Department of Psychiatry and Behavioral Sciences, University of Washington, 1100 NE 45th St,, Ste, 300, Seattle, WA USA.
Implement Sci. 2014 Apr 24;9:49. doi: 10.1186/1748-5908-9-49.
Behavioral interventions such as psychotherapy are leading, evidence-based practices for a variety of problems (e.g., substance abuse), but the evaluation of provider fidelity to behavioral interventions is limited by the need for human judgment. The current study evaluated the accuracy of statistical text classification in replicating human-based judgments of provider fidelity in one specific psychotherapy--motivational interviewing (MI).
Participants (n = 148) came from five previously conducted randomized trials and were either primary care patients at a safety-net hospital or university students. To be eligible for the original studies, participants met criteria for either problematic drug or alcohol use. All participants received a type of brief motivational interview, an evidence-based intervention for alcohol and substance use disorders. The Motivational Interviewing Skills Code is a standard measure of MI provider fidelity based on human ratings that was used to evaluate all therapy sessions. A text classification approach called a labeled topic model was used to learn associations between human-based fidelity ratings and MI session transcripts. It was then used to generate codes for new sessions. The primary comparison was the accuracy of model-based codes with human-based codes.

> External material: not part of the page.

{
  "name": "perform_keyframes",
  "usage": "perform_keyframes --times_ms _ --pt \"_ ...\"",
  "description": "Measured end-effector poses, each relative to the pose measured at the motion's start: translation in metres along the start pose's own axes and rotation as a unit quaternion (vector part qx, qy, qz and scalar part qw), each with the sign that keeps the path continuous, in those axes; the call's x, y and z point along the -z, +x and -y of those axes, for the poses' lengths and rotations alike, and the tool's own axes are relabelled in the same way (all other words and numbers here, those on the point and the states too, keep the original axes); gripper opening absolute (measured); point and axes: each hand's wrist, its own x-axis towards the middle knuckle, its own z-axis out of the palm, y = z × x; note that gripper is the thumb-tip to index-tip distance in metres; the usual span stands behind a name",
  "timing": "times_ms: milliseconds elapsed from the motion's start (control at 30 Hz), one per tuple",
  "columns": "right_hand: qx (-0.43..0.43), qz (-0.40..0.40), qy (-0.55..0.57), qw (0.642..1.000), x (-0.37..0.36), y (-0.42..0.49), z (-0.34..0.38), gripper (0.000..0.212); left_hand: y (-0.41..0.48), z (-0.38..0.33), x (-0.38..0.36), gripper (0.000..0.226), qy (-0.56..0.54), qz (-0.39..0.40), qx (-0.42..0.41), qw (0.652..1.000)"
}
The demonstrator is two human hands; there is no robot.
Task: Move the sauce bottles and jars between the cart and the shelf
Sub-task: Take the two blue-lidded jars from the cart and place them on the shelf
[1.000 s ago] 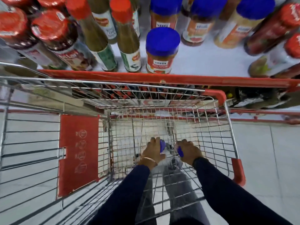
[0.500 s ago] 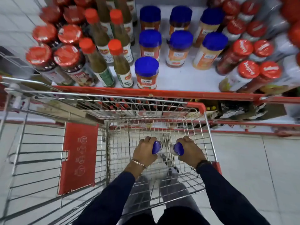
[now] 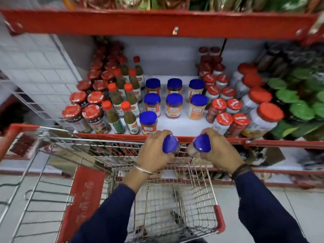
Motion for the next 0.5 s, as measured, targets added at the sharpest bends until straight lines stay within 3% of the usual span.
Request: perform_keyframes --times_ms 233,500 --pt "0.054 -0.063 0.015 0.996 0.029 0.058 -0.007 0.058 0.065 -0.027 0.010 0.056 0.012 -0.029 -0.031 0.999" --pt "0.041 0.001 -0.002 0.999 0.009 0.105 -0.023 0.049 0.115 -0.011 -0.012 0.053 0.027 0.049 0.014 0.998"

Receiver operating characteristic (ROC) analyses of model-based codes showed reasonably strong sensitivity and specificity with those from human raters (range of area under ROC curve (AUC) scores: 0.62 - 0.81; average AUC: 0.72). Agreement with human raters was evaluated based on talk turns as well as code tallies for an entire session. Generated codes had higher reliability with human codes for session tallies and also varied strongly by individual code.
To scale up the evaluation of behavioral interventions, technological solutions will be required. The current study demonstrated preliminary, encouraging findings regarding the utility of statistical text classification in bridging this methodological gap.

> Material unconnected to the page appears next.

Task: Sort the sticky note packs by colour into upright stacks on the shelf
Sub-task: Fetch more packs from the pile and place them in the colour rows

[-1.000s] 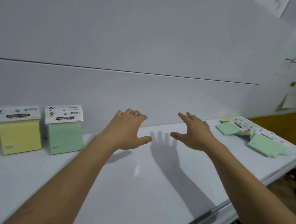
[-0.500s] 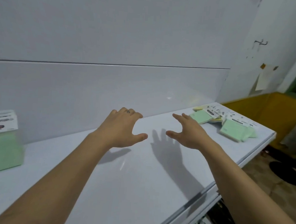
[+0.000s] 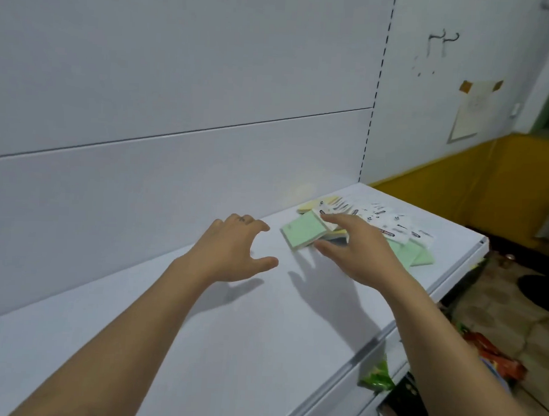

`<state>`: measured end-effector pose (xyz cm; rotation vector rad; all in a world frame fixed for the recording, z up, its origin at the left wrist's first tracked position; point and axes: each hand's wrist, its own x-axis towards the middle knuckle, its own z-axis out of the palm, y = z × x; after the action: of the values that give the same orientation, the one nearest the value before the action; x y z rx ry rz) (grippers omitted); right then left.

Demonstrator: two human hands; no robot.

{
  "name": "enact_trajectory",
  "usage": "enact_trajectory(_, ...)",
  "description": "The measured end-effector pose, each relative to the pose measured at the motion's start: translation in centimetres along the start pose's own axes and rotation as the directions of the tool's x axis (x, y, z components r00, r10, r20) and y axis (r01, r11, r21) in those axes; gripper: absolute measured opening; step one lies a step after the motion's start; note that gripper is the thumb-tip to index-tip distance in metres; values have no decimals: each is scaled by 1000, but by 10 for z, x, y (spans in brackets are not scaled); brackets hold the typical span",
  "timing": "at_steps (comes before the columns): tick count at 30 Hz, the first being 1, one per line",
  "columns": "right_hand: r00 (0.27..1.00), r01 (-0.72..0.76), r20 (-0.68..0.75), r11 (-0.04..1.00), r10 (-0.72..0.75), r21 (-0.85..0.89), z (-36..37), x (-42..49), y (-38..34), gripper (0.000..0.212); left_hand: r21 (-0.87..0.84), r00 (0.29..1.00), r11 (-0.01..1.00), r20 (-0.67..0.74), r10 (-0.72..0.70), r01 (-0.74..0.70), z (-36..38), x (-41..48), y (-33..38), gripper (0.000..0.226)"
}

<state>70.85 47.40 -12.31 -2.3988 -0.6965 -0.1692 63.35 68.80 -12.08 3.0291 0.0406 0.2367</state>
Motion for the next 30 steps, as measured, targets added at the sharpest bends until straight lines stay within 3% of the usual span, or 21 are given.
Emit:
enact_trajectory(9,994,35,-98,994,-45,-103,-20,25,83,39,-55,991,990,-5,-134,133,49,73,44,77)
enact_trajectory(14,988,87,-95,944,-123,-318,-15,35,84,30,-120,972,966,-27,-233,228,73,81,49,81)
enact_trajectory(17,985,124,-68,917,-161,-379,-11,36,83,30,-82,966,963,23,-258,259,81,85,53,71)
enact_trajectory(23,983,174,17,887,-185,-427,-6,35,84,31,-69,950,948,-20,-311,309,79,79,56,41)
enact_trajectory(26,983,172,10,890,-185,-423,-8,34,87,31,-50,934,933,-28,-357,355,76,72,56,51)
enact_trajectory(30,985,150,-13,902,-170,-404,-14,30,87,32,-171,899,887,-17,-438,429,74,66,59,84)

心理疗法等行为干预措施是解决各种问题(如药物滥用)的主要循证实践方法,但由于需要进行人工判断,因此对行为干预措施的提供者保真度的评估受到限制。本研究评估了统计文本分类在复制特定心理疗法(即动机访谈(MI))中提供者保真度的人工判断方面的准确性。
参与者(n=148)来自之前进行的五项随机试验,要么是一家安全网医院的初级保健患者,要么是大学生。为了符合原始研究的条件,参与者符合药物或酒精使用问题的标准。所有参与者都接受了一种简短的动机访谈,这是一种针对酒精和药物使用障碍的循证干预措施。动机访谈技能编码是一种基于人工评分的 MI 提供者保真度的标准衡量标准,用于评估所有治疗课程。使用一种称为标记主题模型的文本分类方法来学习基于人工的保真度评分与 MI 会话记录之间的关联。然后,它用于为新的会话生成代码。主要比较是基于模型的代码与基于人工的代码的准确性。
基于模型的代码的接收器操作特征(ROC)分析显示出与人工评分相当强的敏感性和特异性(ROC 曲线下面积(AUC)评分范围:0.62-0.81;平均 AUC:0.72)。根据谈话轮次以及整个会话的代码计数来评估与人工评分者的一致性。生成的代码与会话计数的人工代码具有更高的可靠性,并且单个代码之间的差异也很大。
为了扩大行为干预措施的评估范围,将需要技术解决方案。本研究初步证明了统计文本分类在弥合这一方法学差距方面的实用性,这是令人鼓舞的发现。